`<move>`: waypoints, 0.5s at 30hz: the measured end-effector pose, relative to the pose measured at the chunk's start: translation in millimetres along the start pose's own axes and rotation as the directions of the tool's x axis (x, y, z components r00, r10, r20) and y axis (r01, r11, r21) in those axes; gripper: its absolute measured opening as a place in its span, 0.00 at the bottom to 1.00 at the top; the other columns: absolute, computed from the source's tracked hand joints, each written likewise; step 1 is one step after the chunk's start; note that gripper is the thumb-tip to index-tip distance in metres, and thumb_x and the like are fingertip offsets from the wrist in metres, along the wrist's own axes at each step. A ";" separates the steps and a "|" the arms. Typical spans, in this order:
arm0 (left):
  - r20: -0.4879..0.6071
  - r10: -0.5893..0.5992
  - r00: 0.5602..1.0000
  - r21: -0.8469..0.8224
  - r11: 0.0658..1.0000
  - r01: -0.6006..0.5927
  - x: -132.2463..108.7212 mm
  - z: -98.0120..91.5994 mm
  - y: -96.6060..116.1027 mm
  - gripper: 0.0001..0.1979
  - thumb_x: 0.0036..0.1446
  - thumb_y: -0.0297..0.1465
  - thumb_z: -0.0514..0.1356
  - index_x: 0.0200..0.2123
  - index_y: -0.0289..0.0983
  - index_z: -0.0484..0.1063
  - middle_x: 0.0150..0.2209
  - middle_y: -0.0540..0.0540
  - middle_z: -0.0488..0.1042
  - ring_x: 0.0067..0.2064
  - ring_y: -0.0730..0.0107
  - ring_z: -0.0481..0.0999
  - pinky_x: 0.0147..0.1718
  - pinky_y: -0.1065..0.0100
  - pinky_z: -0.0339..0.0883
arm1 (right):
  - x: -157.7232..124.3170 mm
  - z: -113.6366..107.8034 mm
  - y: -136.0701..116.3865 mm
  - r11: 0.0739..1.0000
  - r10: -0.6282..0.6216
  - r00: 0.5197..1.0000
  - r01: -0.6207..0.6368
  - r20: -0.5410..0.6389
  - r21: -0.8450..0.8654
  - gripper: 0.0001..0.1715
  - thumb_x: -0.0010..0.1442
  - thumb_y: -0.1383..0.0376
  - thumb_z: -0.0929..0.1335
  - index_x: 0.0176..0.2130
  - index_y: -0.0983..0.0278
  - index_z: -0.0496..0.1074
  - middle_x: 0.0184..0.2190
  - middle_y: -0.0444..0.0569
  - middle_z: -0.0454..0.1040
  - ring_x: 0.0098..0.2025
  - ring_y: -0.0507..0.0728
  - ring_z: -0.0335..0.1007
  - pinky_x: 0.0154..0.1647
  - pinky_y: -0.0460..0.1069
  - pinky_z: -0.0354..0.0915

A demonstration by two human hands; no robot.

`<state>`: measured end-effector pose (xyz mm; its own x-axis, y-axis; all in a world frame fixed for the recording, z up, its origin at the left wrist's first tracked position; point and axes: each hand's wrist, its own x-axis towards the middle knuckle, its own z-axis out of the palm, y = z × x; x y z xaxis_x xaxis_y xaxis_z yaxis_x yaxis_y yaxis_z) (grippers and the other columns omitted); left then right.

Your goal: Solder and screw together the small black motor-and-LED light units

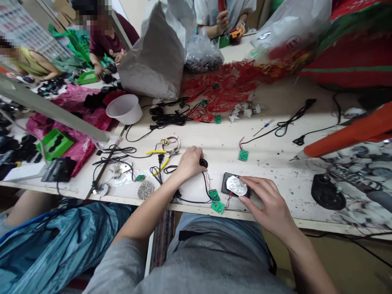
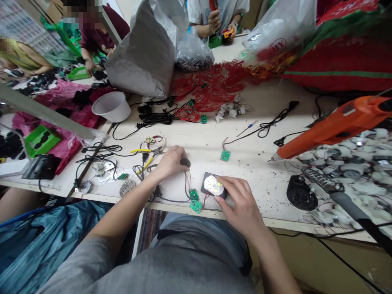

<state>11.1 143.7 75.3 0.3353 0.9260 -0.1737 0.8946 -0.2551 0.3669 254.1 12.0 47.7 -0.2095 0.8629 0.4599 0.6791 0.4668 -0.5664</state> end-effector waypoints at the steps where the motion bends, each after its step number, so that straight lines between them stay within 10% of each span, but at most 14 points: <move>1: -0.016 0.018 1.000 -0.022 1.000 -0.018 -1.3 0.3 -1.0 0.16 0.45 0.27 0.72 0.34 0.37 0.69 0.40 0.43 0.72 0.45 0.56 0.71 0.43 0.62 0.64 | -0.7 -2.1 -0.5 1.000 0.006 1.000 -0.006 -0.009 -0.001 0.21 0.68 0.59 0.66 0.59 0.59 0.68 0.49 0.53 0.75 0.51 0.61 0.70 0.50 0.58 0.70; 6: -0.056 0.034 0.998 -0.169 0.985 -0.043 -3.6 -4.7 -6.4 0.08 0.51 0.24 0.66 0.27 0.37 0.69 0.31 0.48 0.73 0.36 0.66 0.72 0.37 0.67 0.63 | -5.1 -27.9 -8.9 0.988 0.100 0.933 -0.134 -0.345 -0.076 0.15 0.64 0.67 0.70 0.51 0.57 0.74 0.42 0.50 0.75 0.44 0.59 0.74 0.45 0.56 0.73; 11: -0.021 0.057 0.998 -0.310 0.949 -0.060 -4.6 -18.3 -12.6 0.05 0.51 0.30 0.67 0.27 0.37 0.73 0.27 0.50 0.74 0.29 0.71 0.70 0.31 0.70 0.60 | 25.2 -64.4 1.5 0.964 0.091 0.553 -0.257 -0.828 -0.066 0.34 0.58 0.63 0.74 0.61 0.64 0.66 0.54 0.60 0.67 0.56 0.66 0.68 0.51 0.62 0.71; 15: -0.095 -0.023 0.995 -0.446 0.895 -0.022 -8.7 -27.3 -17.7 0.11 0.49 0.39 0.68 0.28 0.37 0.73 0.23 0.50 0.73 0.27 0.71 0.69 0.27 0.71 0.58 | 72.1 -76.4 47.4 0.914 0.402 0.643 -0.321 -0.652 0.248 0.35 0.51 0.54 0.77 0.55 0.59 0.67 0.50 0.56 0.71 0.54 0.66 0.71 0.57 0.66 0.68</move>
<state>-15.7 147.7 95.2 0.2851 0.9538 -0.0944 0.6611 -0.1244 0.7399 324.9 81.5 106.2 0.5969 0.6163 0.5137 0.5138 0.1981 -0.8347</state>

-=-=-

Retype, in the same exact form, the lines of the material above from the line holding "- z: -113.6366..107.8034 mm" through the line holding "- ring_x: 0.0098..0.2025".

  - z: -113.6366..107.8034 mm
  - y: -136.0701..116.3865 mm
  - r11: 0.0739..1.0000
  - r10: -0.6282..0.6216
  - r00: 0.5197..1.0000
  - r01: -0.6207..0.6368
  - r20: -0.5410..0.6389
  - r21: -0.8450..0.8654
  - gripper: 0.0001..0.1715
  - thumb_x: -0.0010..0.1442
  - thumb_y: -0.1383..0.0376
  - thumb_z: -0.0929..0.1335
  - index_x: 0.0176..0.2130
  - index_y: -0.0983..0.0278
  - index_z: -0.0496..0.1074
  - middle_x: 0.0184..0.2190
  - middle_y: -0.0444..0.0569
  - middle_z: -0.0454..0.1040
  - ring_x: 0.0098..0.2025

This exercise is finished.